Outcomes of salvage laryngectomy after initial radiation failure in laryngeal squamous cell carcinoma
10.3760/cma.j.issn.1673-0860.2011.06.012
- VernacularTitle:喉癌单纯放疗失败挽救性喉切除术远期疗效及预后分析
- Author:
Bin DI
1
;
Xiao-Ming LI
;
Yao-Dong SHANG
;
Qi SONG
;
Zhen-Feng TAO
;
Ji-Min CHENG
Author Information
1. 白求恩国际和平医院
- Keywords:
Laryngeal neoplasms;
Carcinoma squamous cell;
Radiotherapy;
Salvage therapy;
Laryngectomy;
Prognosis
- From:
Chinese Journal of Otorhinolaryngology Head and Neck Surgery
2011;46(6):495-500
- CountryChina
- Language:Chinese
-
Abstract:
Objective To investigate survival outcomes of salvage surgery preformed for laryngeal squamous cell carcinoma that recurred or progressed after radiotherapy alone. Methods A review of 72 patients who underwent salvage laryngectomy for laryngeal cancer failed in initial radiation therapy between 1996 and 2005 was performed. The tumor persistence occurred in 50 cases and recurrence in 22 cases. All patients received salvage total laryngectomy and radical neck dissection. Survival analysis was performed by using Kaplan-Meier method, Log-rank test and Cox proportional hazard model. Results Thirty patients developed a postoperative complication after salvage surgery. Pharyngocutaneous fistula occurred in 15 (20. 8 % ) patients. During 5 years after salvage surgery, the rates of tumor recurrence, distant metastasis and second malignancy were 34.7% , 22. 2% and 6. 9% , respectively.
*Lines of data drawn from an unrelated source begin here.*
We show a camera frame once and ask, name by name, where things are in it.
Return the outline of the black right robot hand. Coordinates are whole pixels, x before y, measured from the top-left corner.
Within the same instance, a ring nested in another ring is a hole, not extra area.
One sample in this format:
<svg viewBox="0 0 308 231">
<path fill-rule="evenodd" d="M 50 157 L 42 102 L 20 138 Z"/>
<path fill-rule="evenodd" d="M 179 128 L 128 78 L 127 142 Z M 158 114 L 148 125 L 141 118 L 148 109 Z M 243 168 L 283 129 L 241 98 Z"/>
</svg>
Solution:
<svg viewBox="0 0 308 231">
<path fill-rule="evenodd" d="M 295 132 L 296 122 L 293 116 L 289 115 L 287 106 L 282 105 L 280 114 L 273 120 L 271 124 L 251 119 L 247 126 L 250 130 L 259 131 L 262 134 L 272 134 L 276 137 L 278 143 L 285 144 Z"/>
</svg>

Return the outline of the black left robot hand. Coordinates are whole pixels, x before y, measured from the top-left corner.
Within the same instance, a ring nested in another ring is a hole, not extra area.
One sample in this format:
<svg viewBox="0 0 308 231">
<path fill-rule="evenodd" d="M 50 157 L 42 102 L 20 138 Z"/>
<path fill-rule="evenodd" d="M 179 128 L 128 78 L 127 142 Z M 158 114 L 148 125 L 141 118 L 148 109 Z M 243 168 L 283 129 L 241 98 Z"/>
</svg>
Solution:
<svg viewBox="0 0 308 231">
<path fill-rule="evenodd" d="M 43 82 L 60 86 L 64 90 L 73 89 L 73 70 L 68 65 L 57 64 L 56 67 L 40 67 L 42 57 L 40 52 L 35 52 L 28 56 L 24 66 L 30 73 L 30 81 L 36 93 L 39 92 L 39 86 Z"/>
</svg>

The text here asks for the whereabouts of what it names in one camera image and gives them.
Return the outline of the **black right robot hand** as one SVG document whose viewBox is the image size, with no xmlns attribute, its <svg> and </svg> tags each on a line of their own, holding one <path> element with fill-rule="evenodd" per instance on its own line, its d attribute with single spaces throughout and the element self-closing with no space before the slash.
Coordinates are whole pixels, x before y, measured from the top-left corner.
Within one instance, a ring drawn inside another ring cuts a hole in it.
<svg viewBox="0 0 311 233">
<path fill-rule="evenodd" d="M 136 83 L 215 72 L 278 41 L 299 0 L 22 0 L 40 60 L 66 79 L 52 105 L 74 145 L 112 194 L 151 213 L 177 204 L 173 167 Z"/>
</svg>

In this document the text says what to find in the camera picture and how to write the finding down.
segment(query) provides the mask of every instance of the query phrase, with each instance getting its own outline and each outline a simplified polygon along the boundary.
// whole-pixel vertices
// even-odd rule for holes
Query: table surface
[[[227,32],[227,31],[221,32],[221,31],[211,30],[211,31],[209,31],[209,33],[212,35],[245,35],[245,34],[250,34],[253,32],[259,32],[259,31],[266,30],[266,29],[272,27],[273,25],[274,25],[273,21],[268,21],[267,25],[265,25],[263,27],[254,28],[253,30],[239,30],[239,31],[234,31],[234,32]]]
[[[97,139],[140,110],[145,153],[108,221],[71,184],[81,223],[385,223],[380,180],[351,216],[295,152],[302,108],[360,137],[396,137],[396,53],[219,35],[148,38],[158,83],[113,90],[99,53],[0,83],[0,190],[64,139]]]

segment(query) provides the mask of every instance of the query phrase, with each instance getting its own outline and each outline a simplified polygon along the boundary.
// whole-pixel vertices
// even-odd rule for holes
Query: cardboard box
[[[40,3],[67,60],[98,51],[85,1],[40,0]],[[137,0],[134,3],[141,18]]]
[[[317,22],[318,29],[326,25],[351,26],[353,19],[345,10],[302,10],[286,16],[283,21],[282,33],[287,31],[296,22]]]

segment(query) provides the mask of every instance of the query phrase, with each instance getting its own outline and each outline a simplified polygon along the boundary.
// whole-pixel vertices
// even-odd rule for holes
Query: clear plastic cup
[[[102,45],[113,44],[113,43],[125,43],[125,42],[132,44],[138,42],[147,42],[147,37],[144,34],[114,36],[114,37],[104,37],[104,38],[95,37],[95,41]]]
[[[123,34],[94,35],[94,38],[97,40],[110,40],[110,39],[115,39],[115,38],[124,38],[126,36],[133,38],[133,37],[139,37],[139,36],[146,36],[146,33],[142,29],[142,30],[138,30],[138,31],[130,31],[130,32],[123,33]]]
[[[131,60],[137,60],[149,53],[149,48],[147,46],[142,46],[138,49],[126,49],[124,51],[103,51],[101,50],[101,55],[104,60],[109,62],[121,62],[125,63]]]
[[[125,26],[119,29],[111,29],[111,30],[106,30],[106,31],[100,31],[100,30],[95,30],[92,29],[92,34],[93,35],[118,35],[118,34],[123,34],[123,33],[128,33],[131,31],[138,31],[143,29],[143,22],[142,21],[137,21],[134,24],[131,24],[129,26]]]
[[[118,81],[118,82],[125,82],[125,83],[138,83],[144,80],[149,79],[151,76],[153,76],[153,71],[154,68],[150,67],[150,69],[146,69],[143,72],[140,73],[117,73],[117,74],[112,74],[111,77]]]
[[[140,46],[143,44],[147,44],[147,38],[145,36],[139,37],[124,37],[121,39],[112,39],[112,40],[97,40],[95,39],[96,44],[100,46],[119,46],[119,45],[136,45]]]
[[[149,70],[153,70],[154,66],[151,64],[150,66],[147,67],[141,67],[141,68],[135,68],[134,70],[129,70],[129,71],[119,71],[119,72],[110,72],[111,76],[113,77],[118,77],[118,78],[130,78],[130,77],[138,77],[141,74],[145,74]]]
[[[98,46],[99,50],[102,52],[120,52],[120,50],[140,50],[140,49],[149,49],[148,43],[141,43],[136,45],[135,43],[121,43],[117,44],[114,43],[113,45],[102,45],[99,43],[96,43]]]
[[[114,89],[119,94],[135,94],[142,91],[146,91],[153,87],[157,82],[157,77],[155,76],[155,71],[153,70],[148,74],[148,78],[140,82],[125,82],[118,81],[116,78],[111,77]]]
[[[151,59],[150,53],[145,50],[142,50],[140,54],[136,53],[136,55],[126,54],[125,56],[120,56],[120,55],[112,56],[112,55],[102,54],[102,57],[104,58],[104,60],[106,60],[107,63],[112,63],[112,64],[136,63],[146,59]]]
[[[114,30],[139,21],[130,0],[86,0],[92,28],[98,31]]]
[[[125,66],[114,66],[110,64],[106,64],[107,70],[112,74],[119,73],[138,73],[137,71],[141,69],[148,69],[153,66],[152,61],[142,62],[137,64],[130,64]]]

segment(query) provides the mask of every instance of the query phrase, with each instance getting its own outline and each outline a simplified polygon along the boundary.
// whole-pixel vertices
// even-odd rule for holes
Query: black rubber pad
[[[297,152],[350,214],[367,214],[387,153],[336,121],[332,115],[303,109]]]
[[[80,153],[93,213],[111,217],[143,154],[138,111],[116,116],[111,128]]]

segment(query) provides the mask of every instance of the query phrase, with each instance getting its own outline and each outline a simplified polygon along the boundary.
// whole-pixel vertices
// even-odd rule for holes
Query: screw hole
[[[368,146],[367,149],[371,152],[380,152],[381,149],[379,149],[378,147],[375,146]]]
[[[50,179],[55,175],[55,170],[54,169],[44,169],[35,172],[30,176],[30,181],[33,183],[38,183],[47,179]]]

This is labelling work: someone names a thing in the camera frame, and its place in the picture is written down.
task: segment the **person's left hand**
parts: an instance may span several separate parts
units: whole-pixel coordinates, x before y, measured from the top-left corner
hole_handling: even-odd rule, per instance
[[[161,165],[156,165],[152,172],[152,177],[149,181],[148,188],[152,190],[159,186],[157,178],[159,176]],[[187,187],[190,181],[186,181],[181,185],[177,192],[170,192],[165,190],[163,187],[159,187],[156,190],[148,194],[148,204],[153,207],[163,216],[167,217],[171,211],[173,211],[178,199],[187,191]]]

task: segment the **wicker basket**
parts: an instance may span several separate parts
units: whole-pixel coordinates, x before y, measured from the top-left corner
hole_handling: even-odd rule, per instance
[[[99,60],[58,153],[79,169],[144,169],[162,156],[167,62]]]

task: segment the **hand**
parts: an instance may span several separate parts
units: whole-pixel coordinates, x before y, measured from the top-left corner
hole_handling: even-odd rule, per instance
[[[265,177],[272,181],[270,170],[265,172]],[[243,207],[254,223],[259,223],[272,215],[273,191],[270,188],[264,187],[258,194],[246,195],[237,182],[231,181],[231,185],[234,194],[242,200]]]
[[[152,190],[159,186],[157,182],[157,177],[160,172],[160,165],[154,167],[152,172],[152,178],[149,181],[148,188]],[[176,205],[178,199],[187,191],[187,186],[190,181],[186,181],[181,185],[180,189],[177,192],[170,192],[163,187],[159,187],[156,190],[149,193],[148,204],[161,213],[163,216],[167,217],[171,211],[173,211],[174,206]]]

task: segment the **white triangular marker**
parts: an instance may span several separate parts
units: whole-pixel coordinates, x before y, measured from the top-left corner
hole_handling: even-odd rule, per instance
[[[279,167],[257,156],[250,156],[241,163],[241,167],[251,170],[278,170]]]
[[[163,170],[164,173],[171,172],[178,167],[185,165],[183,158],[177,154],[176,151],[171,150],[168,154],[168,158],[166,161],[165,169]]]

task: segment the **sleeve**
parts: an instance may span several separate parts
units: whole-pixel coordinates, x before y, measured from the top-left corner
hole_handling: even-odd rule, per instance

Kaplan-Meier analysis showed that overall 3 year and 5 year survival rates of those patients after operation were 45. 8% and 36. 1% ,respectively. Univariate analysis indicated that N restage, tumor persistence/recurrences after radiotherapy,surgical margin status, level of tumor invasion, pathologic N stage, extracapsular nodal spread and invasion of nonlymphatic structures were significantly associated with overall survival. Multivariate analysis showed the most significant prognostic factors were tumor persistence or recurrence after radiotherapy, surgical margin status and level of tumor invasion. Conclusions Surgical salvage remains the gold standard for management after failure of initial radiation therapy. The extent of tumor invasion must be assessed sufficiently before operation, and the surgical margin status must be identified in operation by using a frozen sectioning approach, especially in patients with tumor invasion to muscle/cartilage and tumor persistence after radiotherapy.